Social Media and Obesity Similar research has been done on the topic of social media and obesity. One example is the examination of obesity using Yahoo Answers. This study has analyzed individuals who posted questions about body weight (‘‘askers’’) and examined those askers who self-reported anthropometric data while asking a weight-related question. The body weight status of askers was then classified into four categories according to the guidelines for classification of overweight/obesity in adults by the National Institute of Health (Kuebler et al., 2013). The research team used term-matching to extract questions about his/her weight, automatically extracting all questions which contained the phrase: ‘‘Am I ,term.?’’ with ‘‘term’’ being one of: ‘‘skinny’’, ‘‘thin’’, ‘‘fat’’, and ‘‘obese’’ in their title or description (Kuebler, Yom-Tov, Pelleg, Puhl, & Muennig, 2013). The main problem in this study is that the automatic measurement extractor described above is tuned for precision, rather than recall. This means, for example, that a sentence like ‘‘I weigh 128’’ will not trigger the rule, because the missing suffix ‘‘lbs’’ (Kuebler, Yom-Tov, Pelleg, Puhl, & Muennig, 2013). As such, it is more likely to fail to report a measurement rather than report it erroneously. To validate the use of the automatic extractor, 200 randomly selected questions were inspected manually and compared with the results of the automatic extractor. Another example deals directly with geotagged Twitter data to examine neighborhood happiness, diet, and physical activity. A research team processed tweets to create variables that measured sentiment, food, and physical activity. In order to accomplish this task, they utilized a bag-of-words algorithm which created a simplifying representation of tweets that disregarded grammar and word order, but had the capacity to track the frequency of terms or components of tweets. Computations on those components and terms were then performed (Nguyen et al., 2016). The first step was to divide each tweet into tokens. After the tokens were obtained, the team members then searched each word in the word dictionary to get its corresponding happiness score for sentiment analysis. Different features like capitalized words, exclamation marks, smiley faces and other properties would add or subtract marks for the overall happiness score (Nguyen et al., 2016).

In Computational Linguistics, the tools and skills for data extraction are extensive. Computing scientists have developed numerous algorithms for different purposes. However, data type and data format has evolved dramatically as time goes. With the addition of spatial information, methods for exploring and analyzing social media data are still immature.

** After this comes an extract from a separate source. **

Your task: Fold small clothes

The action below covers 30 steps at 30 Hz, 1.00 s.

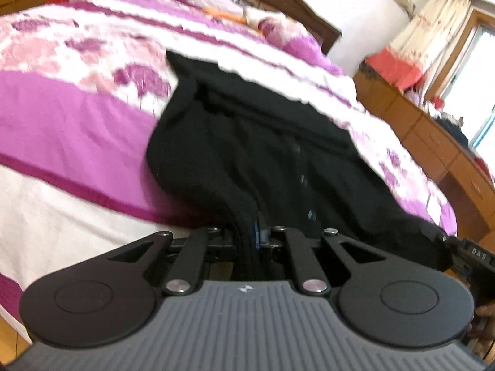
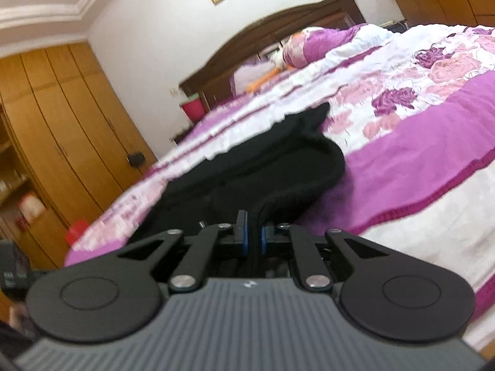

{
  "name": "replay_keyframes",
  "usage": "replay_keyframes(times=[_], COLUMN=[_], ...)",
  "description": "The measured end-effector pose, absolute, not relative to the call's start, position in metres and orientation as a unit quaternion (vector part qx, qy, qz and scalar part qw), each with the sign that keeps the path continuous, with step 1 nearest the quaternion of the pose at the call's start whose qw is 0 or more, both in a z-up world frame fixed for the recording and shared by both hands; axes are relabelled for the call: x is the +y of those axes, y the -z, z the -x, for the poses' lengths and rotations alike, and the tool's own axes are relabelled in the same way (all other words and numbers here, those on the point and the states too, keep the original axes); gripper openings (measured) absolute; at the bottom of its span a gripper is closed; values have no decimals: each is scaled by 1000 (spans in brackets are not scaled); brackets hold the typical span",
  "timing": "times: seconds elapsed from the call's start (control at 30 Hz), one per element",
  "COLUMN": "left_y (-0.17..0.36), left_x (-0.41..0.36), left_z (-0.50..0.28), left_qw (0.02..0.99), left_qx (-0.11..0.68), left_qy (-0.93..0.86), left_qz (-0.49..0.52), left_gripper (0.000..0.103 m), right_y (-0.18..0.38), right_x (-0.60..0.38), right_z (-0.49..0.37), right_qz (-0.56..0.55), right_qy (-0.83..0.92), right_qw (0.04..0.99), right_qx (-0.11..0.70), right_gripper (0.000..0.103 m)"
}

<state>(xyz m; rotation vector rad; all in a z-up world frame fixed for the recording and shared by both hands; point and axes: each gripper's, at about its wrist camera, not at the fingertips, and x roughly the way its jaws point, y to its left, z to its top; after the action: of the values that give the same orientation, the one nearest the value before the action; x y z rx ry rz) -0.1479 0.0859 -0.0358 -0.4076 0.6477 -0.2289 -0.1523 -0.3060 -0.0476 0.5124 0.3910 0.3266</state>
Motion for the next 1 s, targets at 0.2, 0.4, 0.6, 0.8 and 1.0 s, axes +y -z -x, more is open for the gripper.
replay_keyframes(times=[0.2, 0.4, 0.6, 0.8, 1.0], left_y=[6, -28, -51, -71, -83], left_x=[95, 92, 88, 81, 75], left_z=[139, 120, 86, 38, -21], left_qw=[920, 932, 936, 945, 953], left_qx=[266, 222, 208, 184, 172], left_qy=[117, 99, 80, 53, 32], left_qz=[261, 269, 271, 264, 247], left_gripper=[10, 10, 10, 10, 10], right_y=[32, 18, 6, -12, -30], right_x=[-309, -320, -328, -329, -323], right_z=[141, 115, 76, 33, -20], right_qz=[-282, -333, -374, -386, -368], right_qy=[-164, -166, -150, -132, -114], right_qw=[932, 919, 908, 908, 920], right_qx=[157, 128, 117, 96, 74], right_gripper=[10, 10, 10, 10, 10])
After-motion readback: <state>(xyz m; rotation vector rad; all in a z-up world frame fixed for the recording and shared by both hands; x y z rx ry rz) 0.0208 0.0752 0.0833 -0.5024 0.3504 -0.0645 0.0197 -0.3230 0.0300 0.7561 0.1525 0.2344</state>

Cloud computing, parallel computing, SQL query and a lot more are all existing methods that can be used for extracting large datasets. However, how to implement the data with spatial information or even temporal dimension is the question that rises from this literature review. In this project, we will assess language processing methods through the geospatial exploration of health trends and draw potential limitations from the overall process.